By Georges Leclere*

In my life, I have participated in many different awards ceremonies. Some I had to attend. Some I produced. Some I moderated. And at some, I presented.

From the International Emmy Awards when I was executive director of the International TV Academy to numerous festivals I was involved in, including Banff in Canada, the Seoul Drama Awards in South Korea, the Sichuan TV Festival in China and more, one thing held true for all of them — all were locally canned and broadcast.
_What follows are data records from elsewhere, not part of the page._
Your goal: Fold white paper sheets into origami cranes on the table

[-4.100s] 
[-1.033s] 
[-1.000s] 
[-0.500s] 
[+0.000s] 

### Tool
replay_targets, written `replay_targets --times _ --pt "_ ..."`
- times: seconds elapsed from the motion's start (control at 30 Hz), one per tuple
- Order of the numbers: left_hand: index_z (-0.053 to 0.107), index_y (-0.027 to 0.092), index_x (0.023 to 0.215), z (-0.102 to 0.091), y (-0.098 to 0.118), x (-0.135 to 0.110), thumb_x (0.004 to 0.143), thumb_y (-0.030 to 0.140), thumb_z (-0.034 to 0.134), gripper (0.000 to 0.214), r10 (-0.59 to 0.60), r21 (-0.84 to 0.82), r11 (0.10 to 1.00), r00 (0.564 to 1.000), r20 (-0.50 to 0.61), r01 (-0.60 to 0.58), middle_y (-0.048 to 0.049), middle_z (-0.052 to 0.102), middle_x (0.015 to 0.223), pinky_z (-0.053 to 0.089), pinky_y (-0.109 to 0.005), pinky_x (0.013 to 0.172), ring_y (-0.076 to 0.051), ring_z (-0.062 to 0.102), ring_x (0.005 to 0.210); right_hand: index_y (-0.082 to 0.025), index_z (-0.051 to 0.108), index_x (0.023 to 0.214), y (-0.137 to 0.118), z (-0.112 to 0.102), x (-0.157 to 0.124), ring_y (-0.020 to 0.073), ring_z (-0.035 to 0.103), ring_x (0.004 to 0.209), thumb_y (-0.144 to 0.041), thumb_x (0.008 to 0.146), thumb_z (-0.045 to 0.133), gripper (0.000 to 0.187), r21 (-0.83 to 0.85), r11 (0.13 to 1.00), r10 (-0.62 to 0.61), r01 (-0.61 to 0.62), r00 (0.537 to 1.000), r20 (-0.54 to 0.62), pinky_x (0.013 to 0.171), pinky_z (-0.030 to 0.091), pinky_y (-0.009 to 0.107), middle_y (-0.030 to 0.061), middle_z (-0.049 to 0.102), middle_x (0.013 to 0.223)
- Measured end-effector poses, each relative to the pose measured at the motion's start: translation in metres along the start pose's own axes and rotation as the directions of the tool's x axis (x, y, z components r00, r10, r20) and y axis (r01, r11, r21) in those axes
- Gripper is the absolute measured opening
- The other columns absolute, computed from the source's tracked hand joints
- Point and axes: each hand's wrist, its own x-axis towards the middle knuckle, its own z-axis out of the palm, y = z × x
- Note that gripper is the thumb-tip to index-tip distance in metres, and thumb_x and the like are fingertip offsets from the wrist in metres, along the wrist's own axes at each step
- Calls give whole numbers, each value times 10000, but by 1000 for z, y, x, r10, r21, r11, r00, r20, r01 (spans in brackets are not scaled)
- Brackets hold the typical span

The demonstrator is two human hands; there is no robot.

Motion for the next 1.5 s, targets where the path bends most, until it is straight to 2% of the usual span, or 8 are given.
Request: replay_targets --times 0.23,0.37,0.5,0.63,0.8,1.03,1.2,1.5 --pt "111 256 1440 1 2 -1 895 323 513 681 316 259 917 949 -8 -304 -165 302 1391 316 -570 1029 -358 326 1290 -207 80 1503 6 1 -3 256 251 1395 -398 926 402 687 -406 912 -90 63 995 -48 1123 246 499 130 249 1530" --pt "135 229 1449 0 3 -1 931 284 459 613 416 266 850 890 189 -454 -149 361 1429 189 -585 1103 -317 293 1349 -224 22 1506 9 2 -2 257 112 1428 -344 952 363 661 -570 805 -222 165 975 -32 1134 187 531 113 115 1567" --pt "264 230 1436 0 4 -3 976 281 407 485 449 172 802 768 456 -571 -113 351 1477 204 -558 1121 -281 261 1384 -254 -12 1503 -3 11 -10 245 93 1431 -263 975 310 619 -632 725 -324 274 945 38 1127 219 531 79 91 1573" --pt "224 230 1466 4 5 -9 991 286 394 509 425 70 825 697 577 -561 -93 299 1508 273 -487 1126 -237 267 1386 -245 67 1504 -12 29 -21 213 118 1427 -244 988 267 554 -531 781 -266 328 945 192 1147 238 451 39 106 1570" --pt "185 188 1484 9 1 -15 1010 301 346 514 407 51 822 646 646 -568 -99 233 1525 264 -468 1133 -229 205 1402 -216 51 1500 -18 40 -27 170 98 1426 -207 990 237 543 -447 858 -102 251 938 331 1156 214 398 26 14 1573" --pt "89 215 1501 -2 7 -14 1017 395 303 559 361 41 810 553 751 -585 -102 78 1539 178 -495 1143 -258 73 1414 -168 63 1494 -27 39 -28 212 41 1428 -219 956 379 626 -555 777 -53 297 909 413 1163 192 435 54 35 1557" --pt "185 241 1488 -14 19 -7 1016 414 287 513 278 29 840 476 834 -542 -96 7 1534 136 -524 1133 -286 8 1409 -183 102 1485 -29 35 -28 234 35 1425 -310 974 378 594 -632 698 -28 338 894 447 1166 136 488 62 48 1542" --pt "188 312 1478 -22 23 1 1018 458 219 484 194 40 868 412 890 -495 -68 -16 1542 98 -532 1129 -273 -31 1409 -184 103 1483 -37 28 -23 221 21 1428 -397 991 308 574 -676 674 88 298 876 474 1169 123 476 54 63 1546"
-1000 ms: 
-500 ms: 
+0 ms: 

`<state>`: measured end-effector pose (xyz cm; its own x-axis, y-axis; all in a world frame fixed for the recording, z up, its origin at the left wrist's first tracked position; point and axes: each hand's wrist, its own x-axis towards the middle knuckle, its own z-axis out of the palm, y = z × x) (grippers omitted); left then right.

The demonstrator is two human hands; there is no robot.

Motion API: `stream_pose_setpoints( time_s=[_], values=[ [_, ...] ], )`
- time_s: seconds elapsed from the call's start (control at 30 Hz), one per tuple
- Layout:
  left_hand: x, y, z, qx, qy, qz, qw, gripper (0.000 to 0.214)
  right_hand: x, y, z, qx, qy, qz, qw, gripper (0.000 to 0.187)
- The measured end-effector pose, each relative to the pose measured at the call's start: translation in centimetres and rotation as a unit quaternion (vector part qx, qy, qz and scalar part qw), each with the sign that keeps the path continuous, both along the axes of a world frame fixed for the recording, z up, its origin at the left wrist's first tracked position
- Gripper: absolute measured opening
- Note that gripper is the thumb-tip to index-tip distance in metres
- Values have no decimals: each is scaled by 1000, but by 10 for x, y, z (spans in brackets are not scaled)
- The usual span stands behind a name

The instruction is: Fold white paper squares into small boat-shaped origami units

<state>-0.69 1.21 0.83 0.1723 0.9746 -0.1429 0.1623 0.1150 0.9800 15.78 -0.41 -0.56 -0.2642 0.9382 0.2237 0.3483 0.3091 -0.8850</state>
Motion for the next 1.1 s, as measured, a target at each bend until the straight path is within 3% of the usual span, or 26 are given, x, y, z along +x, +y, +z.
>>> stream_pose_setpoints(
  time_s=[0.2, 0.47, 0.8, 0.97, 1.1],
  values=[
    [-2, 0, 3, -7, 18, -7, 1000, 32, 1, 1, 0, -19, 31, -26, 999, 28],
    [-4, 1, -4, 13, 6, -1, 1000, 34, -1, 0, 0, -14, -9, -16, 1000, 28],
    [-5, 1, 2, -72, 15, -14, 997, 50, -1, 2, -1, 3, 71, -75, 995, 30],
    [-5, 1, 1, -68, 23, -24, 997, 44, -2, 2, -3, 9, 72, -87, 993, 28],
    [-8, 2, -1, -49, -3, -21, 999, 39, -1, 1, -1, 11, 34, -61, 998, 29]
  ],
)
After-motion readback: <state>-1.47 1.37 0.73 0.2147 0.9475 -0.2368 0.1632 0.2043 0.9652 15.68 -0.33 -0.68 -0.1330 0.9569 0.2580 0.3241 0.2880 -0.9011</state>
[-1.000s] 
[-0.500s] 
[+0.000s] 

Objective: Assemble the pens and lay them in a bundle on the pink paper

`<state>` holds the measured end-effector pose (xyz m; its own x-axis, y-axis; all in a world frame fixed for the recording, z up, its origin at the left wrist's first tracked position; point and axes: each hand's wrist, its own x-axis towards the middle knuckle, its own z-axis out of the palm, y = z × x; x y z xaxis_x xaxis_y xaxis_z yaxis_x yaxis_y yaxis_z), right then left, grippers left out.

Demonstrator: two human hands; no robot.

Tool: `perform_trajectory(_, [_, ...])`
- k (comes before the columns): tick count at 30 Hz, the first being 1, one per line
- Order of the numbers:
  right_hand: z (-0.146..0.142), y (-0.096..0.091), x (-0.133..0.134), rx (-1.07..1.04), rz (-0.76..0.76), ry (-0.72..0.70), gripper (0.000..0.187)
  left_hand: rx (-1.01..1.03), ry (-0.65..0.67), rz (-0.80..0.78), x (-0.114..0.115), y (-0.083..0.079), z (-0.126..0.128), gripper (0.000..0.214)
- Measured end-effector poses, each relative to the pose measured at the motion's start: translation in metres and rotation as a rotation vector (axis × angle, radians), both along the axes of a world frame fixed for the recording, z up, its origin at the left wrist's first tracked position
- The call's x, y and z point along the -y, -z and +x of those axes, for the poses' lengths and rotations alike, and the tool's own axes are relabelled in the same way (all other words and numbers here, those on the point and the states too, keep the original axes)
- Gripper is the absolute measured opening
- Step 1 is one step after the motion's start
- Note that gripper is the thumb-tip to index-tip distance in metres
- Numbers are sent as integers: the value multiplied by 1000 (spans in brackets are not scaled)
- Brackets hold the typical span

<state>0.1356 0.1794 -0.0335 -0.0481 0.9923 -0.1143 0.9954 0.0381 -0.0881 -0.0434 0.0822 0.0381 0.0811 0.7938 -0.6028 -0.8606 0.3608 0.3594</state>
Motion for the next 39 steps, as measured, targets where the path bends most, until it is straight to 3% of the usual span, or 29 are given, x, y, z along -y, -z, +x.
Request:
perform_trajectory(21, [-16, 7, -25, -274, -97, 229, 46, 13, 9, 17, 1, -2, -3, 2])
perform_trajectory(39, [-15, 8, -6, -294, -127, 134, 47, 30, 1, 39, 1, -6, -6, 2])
There was one exception, the South-South News Awards, organized by the U.N.-affiliated South-South News Organization, which was held at the Waldorf Astoria in New York City. I produced and directed the ceremony in September 2012. It had both a live worldwide audience and celebrities at tables at the ceremony.

Imagine a grand ballroom full of recipients, all of them heads of state or prime ministers, live by satellite on four continents and lasting four hours? We had the celebrities, the music stars, the champagne on ice, the speeches, the political frictions, the sponsors, the advertisers, the presenters and… me, who spent the entirety of it trying to rebuild the running schedule of the show because a head of state recipient stood up before his turn and announced, “If I do not get my award right now, I’ll leave!” Can you imagine this at the Oscars? I lost five kilos that night while sending live changes to the control room, the orchestra, the presenters, and the satellite coordinator!

My bet is that we will never see such pomp and circumstance again at any television awards ceremony due to the new stringencies of social distancing.

With the intrinsic nature of television rapidly changing and viewers watching streaming more than broadcasting, should we predict a Netflix or Amazon Awards ceremony soon? Or should the YouTube influencers become the new presenters? Will they receive wider audiences than any Emmy or Oscars ceremony has recently?

My advice is to follow the current late show hosts, who are slowly but surely moving from full studios with semi-large audiences to a reduced but still technically savvy skeleton crew in a basement or an attic. These situations are giving us a better understanding of the transformation the industry is experiencing with this pandemic.

These shows show us that there may be television light at the end of the confined awards tunnel.

*Georges Leclere is a former media director of the United Nations, executive director of the International Emmy Awards and now vp of the New York chapter of the National Academy of Television Arts & Sciences, which runs the Daytime Emmy Awards.